Though artist Charles R. Knight (1874-1953) was plagued with vision problems for most of his life, he managed to leave behind an amazing body of work—and to somehow look back into the prehistoric past like no one else could. The Brooklyn-born Knight’s talents were impressive and adaptable, but his love of animals led to an early affinity for drawing all creatures great and small, whether it was the family pet or lions and elephants at the zoo. Later, Knight’s career ran parallel to the desire of American natural history museums to showcase what had been unearthed in scientific expeditions, and he was commissioned for various prehistoric murals that have awed and inspired visitors for nearly a century.
Author and anthropologist Richard Milner’s homage to Charles Robert Knight, an artist who did indeed see through time, features fine color illustrations of Knight’s work along with a biography of this unusually gifted man. Knight’s thorough research and eye for detail are noted, as are the sense of drama and scene that made his murals so distinctive. Knight’s creatures were never flat or stiffly posed, but instead came to life in colorful action—flying, hunting, lounging about, or fighting for survival of the fittest. The book’s quote from the late paleontologist Stephen Jay Gould captures the artist’s genius: “Not since the Lord himself showed his stuff to Ezekiel in the valley of dry bones had anyone shown such skill in the reconstruction of animals from disarticulated skeletons.” When this type of skill, imagination, and ability to complete exhaustive projects came together, the results were magnificent.
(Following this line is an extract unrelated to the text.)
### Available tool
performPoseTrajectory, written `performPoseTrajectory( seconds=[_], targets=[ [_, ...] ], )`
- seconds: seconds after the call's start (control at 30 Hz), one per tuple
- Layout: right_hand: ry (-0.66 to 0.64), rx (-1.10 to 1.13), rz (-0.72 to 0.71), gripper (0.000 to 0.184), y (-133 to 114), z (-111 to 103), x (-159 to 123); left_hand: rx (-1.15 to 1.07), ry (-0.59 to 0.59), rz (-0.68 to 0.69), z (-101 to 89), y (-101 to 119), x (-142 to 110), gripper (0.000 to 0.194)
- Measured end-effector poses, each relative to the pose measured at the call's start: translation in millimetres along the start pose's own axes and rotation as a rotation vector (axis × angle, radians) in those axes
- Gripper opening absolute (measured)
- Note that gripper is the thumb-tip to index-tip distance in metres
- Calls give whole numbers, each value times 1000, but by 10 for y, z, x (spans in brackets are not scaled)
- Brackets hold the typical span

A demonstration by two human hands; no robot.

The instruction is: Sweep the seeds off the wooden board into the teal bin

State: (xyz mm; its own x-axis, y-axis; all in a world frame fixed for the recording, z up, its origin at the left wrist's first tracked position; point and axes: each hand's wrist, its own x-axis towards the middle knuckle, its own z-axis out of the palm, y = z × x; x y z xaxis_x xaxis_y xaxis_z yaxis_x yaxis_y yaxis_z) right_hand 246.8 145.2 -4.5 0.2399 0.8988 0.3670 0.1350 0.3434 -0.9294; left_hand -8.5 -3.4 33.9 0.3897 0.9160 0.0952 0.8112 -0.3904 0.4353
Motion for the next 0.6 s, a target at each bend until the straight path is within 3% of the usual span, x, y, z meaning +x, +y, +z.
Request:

Milner’s inclusion of personal details about Knight, such as his fifty-year marriage, his contempt for the burgeoning modern art movement, and his frustration regarding his troubled eyesight are additionally compelling, as is the book’s heartfelt introduction from granddaughter Rhoda Knight Kalt. Knight’s legacy continues through the preservation of his works at institutions like New York City’s American Museum of Natural History, and also in his classic Animal Drawing, a reference text that is still in print. Animal Drawing offers the sage advice that while technical finesse is important, the artist’s greatest motivation should be “the joy of deeper understanding of Nature’s story.” Knight clearly knew that joy himself and generously shared it with us all.